Donde las historias se encuentran
Por Keudis Sanchz
Hay lugares que son más que edificios, más que muros y ventanas. Hay espacios que son latidos, que respiran historia, que susurran memorias de quienes caminaron antes que nosotros. El Harvey B. Gantt Center for African-American Arts + Culture en la Ciudad de Charlotte N.C es uno de esos santuarios donde el arte no solo se cuelga en las paredes, sino que vibra en el aire, en los ecos de su arquitectura, en las sombras que juegan sobre su piel de metal y cristal.
Al cruzar sus puertas, es imposible no sentir el peso y la grandeza de las almas que aquí han dejado su huella. Su diseño, inspirado en la escuela Myers Street del antiguo barrio de Brooklyn, nos recuerda que el conocimiento ha sido, desde siempre, la verdadera escalera hacia la libertad. Aquellas escaleras exteriores, que en su tiempo guiaban a los niños hacia el aprendizaje, siguen vivas en la estructura de este lugar, invitándonos a subir, a descubrir, a comprender.
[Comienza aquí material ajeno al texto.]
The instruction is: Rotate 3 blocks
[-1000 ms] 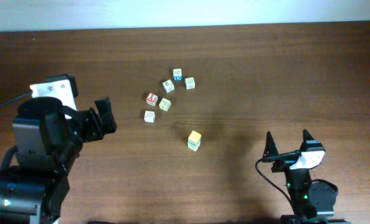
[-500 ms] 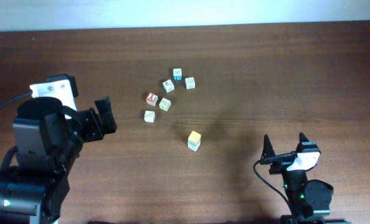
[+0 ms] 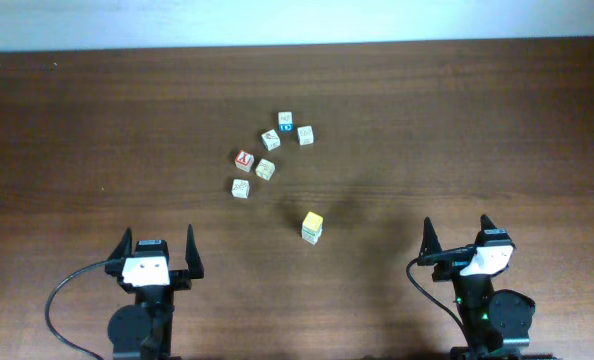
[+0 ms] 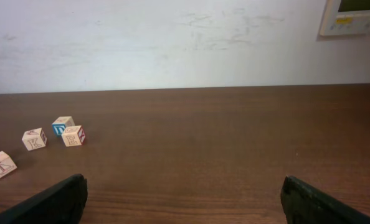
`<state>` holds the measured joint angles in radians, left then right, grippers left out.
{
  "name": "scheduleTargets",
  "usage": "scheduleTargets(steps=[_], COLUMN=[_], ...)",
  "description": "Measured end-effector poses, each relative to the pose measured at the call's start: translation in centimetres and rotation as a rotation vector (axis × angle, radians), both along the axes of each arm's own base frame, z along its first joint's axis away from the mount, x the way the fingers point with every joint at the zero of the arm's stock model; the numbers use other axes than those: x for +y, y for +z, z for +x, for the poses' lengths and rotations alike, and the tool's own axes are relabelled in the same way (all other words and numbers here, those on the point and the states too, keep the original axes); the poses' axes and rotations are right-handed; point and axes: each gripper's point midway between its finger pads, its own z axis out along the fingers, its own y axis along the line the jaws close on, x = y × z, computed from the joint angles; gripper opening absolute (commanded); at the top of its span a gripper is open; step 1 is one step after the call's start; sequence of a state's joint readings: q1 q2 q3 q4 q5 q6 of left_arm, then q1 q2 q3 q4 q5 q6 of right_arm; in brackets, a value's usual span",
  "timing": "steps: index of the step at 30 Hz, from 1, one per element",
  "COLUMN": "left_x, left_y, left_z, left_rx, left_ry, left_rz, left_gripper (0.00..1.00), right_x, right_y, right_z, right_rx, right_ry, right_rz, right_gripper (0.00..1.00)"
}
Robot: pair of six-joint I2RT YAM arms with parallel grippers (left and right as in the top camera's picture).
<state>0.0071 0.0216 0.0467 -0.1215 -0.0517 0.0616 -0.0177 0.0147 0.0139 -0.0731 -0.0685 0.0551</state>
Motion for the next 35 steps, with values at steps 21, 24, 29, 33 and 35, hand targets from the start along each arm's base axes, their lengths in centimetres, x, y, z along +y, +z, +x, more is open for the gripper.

Esas historias también habitan en “Story Teller”, la obra que hoy reposa en el lobby del museo. Más que un retrato, es una puerta a través del tiempo, una pieza con realidad aumentada que revela lo oculto a quienes se detienen a mirar más allá. En su superficie, los trazos blancos sobre fondo negro son mi statement: la luz siempre encuentra su camino en la oscuridad. En antiguas tradiciones, los colores guardaban mensajes sagrados, y en esta obra, la negrura es el inicio absoluto, el vientre del universo antes de que la primera estrella rompiera el silencio. Porque la vida comienza en la penumbra, y es el conocimiento, como un amanecer lento, el que la ilumina.
A través de la realidad aumentada, “Story Teller” cobra vida. En él, las múltiples etapas de Steve Crump, maestro de la narrativa, se despliegan en un juego de luces y memorias, mientras su propia voz nos cuenta el significado de ser un contador de historias: dar luz a aquello que yace en la sombra. Para descubrir lo que está oculto en el retrato, basta con seguir las instrucciones detalladas en el statement y la biografía del artista, donde el acceso a esta dimensión invisible se convierte en un acto de exploración.
Pero el arte no es solo imagen, es encuentro. Es por eso que el Harvey B. Gantt Center ha tendido puentes entre comunidades, abriendo sus puertas a nuevas voces y diálogos. En septiembre de 2024, “Connecting by the Waters” fue un punto de confluencia para la cultura afrodescendiente en la diáspora, uniendo historias que, aunque nacidas en distintas tierras, comparten el mismo latido. Y en febrero de 2025, el “Afro Legacy Fest” celebró la herencia de un pueblo disperso por el mundo, pero inseparable en su esencia, en su arte, en su música, en su resistencia y resiliencia.
La Casa de la Cultura tiene el privilegio de colaborar con esta gran institución, creando lazos que atraviesan fronteras y construyen espacios culturales de conexión y hermandad dentro de la diáspora afrodescendiente en todo el continente y el Caribe. En cada evento, en cada exposición, en cada palabra compartida, seguimos tejiendo juntos una historia donde nuestras raíces se abrazan y nuestros caminos se cruzan, iluminando nuestro presente con el legado de aquellos que nos precedieron.

Cada enseñanza que recibimos y compartimos es una chispa en nuestra existencia.
Cada voz que nos marca es parte de la escritura de nuestra propia historia. Y como guardianes de esa luz, tenemos la responsabilidad de compartirla, de sembrarla en otros. Así, cuando partimos, dejamos destellos en los que se quedan, como constelaciones que narran quiénes fuimos, como llamas que no se extinguen, sino que se multiplican.
Por eso hacemos arte.
Por eso vivimos arte.
Por eso, siempre, por amor al arte.
Si aún no han visitado el Harvey B. Gantt Center, los invito a cruzar su umbral.
Adéntrense en sus salas, permitan que las imágenes les hablen, que la belleza les conmueva, que los mensajes trasciendan el lienzo y toquen el alma. Porque el arte no solo se observa, se siente. Y aquí, en este templo de historias y memorias, cada obra es un susurro que espera ser escuchado.